(Dataset excerpts)

────────

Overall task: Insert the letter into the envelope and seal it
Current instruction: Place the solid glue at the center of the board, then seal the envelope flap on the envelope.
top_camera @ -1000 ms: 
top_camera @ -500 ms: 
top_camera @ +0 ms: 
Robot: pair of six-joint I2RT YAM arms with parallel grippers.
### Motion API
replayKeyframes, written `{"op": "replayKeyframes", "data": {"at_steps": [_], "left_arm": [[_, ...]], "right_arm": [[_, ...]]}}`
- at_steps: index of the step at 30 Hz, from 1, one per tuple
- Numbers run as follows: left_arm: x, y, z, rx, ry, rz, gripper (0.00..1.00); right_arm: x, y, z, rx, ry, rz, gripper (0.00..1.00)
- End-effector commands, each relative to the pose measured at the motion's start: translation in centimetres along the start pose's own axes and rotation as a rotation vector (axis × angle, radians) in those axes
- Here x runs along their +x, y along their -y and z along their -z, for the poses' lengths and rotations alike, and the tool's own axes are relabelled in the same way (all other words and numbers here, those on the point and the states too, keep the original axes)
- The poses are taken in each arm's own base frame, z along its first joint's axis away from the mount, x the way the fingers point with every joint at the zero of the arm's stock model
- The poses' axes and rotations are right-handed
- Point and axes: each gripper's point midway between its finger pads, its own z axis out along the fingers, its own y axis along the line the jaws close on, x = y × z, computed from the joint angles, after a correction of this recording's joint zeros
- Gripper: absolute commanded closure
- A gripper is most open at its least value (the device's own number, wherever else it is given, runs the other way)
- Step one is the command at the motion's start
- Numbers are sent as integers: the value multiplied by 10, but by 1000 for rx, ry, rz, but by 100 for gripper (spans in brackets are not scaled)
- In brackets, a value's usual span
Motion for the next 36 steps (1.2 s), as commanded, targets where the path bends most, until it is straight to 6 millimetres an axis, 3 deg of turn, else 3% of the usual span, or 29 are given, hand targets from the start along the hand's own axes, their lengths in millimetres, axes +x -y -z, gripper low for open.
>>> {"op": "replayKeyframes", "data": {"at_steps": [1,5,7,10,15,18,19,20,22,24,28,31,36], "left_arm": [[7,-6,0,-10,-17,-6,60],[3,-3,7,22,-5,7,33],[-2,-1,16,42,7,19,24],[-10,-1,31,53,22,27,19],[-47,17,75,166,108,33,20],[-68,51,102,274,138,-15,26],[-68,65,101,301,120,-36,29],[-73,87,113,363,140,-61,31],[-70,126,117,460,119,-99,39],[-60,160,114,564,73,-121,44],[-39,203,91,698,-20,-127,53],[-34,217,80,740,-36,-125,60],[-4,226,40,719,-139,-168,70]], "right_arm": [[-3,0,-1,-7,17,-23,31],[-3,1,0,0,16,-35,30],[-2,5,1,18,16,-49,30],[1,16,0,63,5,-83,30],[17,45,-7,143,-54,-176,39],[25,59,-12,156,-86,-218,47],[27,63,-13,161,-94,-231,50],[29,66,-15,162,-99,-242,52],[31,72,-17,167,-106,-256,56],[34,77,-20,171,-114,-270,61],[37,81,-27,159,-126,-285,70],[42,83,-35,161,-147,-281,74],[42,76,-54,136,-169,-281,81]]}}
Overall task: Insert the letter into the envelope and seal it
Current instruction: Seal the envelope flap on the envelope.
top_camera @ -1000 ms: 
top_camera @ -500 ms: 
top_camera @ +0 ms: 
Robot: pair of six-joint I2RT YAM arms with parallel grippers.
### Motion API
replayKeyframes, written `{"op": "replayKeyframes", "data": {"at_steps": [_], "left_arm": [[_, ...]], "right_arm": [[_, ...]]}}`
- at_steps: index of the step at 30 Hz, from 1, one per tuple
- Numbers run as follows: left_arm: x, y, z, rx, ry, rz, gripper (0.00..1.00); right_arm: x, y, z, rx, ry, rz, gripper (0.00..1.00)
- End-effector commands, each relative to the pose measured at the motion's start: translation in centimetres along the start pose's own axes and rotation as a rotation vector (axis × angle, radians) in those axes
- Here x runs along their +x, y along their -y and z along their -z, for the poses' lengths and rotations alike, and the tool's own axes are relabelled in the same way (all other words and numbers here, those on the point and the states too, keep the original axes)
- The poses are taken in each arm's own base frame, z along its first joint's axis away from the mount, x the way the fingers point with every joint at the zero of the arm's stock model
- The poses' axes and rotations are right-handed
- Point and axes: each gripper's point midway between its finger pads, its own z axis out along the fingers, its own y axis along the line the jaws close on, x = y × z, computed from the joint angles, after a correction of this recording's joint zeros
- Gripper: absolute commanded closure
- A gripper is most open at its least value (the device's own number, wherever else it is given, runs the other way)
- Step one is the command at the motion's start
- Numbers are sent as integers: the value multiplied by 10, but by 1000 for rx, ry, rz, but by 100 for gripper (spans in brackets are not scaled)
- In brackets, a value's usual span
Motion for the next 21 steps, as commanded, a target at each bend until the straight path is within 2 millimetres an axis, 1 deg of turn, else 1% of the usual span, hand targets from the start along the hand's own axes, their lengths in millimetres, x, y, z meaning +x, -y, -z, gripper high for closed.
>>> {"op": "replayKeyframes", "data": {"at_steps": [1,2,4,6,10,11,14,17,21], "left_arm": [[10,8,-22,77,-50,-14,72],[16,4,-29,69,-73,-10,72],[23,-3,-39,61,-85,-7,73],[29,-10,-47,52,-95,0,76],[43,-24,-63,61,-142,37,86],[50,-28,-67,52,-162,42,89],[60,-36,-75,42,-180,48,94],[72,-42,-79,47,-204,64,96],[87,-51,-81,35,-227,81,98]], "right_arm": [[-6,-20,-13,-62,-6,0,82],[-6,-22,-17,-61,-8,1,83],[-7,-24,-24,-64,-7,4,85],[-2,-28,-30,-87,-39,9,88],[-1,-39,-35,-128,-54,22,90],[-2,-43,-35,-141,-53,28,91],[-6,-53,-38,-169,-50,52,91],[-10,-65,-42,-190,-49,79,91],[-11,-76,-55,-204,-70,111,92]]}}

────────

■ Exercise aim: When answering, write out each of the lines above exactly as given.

■ Task answer:
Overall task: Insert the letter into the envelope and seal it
Current instruction: Place the solid glue at the center of the board, then seal the envelope flap on the envelope.
top_camera @ -1000 ms: 
top_camera @ -500 ms: 
top_camera @ +0 ms: 
Robot: pair of six-joint I2RT YAM arms with parallel grippers.
### Motion API
replayKeyframes, written `{"op": "replayKeyframes", "data": {"at_steps": [_], "left_arm": [[_, ...]], "right_arm": [[_, ...]]}}`
- at_steps: index of the step at 30 Hz, from 1, one per tuple
- Numbers run as follows: left_arm: x, y, z, rx, ry, rz, gripper (0.00..1.00); right_arm: x, y, z, rx, ry, rz, gripper (0.00..1.00)
- End-effector commands, each relative to the pose measured at the motion's start: translation in centimetres along the start pose's own axes and rotation as a rotation vector (axis × angle, radians) in those axes
- Here x runs along their +x, y along their -y and z along their -z, for the poses' lengths and rotations alike, and the tool's own axes are relabelled in the same way (all other words and numbers here, those on the point and the states too, keep the original axes)
- The poses are taken in each arm's own base frame, z along its first joint's axis away from the mount, x the way the fingers point with every joint at the zero of the arm's stock model
- The poses' axes and rotations are right-handed
- Point and axes: each gripper's point midway between its finger pads, its own z axis out along the fingers, its own y axis along the line the jaws close on, x = y × z, computed from the joint angles, after a correction of this recording's joint zeros
- Gripper: absolute commanded closure
- A gripper is most open at its least value (the device's own number, wherever else it is given, runs the other way)
- Step one is the command at the motion's start
- Numbers are sent as integers: the value multiplied by 10, but by 1000 for rx, ry, rz, but by 100 for gripper (spans in brackets are not scaled)
- In brackets, a value's usual span
Motion for the next 36 steps (1.2 s), as commanded, targets where the path bends most, until it is straight to 6 millimetres an axis, 3 deg of turn, else 3% of the usual span, or 29 are given, hand targets from the start along the hand's own axes, their lengths in millimetres, axes +x -y -z, gripper low for open.
>>> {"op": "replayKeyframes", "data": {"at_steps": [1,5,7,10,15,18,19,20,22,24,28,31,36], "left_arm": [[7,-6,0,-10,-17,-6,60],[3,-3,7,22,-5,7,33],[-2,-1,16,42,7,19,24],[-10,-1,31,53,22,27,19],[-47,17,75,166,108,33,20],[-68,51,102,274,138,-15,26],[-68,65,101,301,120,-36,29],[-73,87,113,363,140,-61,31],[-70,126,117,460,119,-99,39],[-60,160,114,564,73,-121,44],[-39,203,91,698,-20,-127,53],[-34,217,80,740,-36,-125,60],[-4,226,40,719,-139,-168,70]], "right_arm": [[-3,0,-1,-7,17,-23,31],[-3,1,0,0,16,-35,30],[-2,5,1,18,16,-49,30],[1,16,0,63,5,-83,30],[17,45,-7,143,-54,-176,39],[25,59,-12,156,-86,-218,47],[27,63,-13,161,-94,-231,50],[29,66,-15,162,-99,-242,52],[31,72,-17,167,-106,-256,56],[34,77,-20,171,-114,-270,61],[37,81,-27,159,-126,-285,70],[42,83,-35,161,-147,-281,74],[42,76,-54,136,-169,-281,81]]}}
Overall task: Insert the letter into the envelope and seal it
Current instruction: Seal the envelope flap on the envelope.
top_camera @ -1000 ms: 
top_camera @ -500 ms: 
top_camera @ +0 ms: 
Robot: pair of six-joint I2RT YAM arms with parallel grippers.
### Motion API
replayKeyframes, written `{"op": "replayKeyframes", "data": {"at_steps": [_], "left_arm": [[_, ...]], "right_arm": [[_, ...]]}}`
- at_steps: index of the step at 30 Hz, from 1, one per tuple
- Numbers run as follows: left_arm: x, y, z, rx, ry, rz, gripper (0.00..1.00); right_arm: x, y, z, rx, ry, rz, gripper (0.00..1.00)
- End-effector commands, each relative to the pose measured at the motion's start: translation in centimetres along the start pose's own axes and rotation as a rotation vector (axis × angle, radians) in those axes
- Here x runs along their +x, y along their -y and z along their -z, for the poses' lengths and rotations alike, and the tool's own axes are relabelled in the same way (all other words and numbers here, those on the point and the states too, keep the original axes)
- The poses are taken in each arm's own base frame, z along its first joint's axis away from the mount, x the way the fingers point with every joint at the zero of the arm's stock model
- The poses' axes and rotations are right-handed
- Point and axes: each gripper's point midway between its finger pads, its own z axis out along the fingers, its own y axis along the line the jaws close on, x = y × z, computed from the joint angles, after a correction of this recording's joint zeros
- Gripper: absolute commanded closure
- A gripper is most open at its least value (the device's own number, wherever else it is given, runs the other way)
- Step one is the command at the motion's start
- Numbers are sent as integers: the value multiplied by 10, but by 1000 for rx, ry, rz, but by 100 for gripper (spans in brackets are not scaled)
- In brackets, a value's usual span
Motion for the next 21 steps, as commanded, a target at each bend until the straight path is within 2 millimetres an axis, 1 deg of turn, else 1% of the usual span, hand targets from the start along the hand's own axes, their lengths in millimetres, x, y, z meaning +x, -y, -z, gripper high for closed.
>>> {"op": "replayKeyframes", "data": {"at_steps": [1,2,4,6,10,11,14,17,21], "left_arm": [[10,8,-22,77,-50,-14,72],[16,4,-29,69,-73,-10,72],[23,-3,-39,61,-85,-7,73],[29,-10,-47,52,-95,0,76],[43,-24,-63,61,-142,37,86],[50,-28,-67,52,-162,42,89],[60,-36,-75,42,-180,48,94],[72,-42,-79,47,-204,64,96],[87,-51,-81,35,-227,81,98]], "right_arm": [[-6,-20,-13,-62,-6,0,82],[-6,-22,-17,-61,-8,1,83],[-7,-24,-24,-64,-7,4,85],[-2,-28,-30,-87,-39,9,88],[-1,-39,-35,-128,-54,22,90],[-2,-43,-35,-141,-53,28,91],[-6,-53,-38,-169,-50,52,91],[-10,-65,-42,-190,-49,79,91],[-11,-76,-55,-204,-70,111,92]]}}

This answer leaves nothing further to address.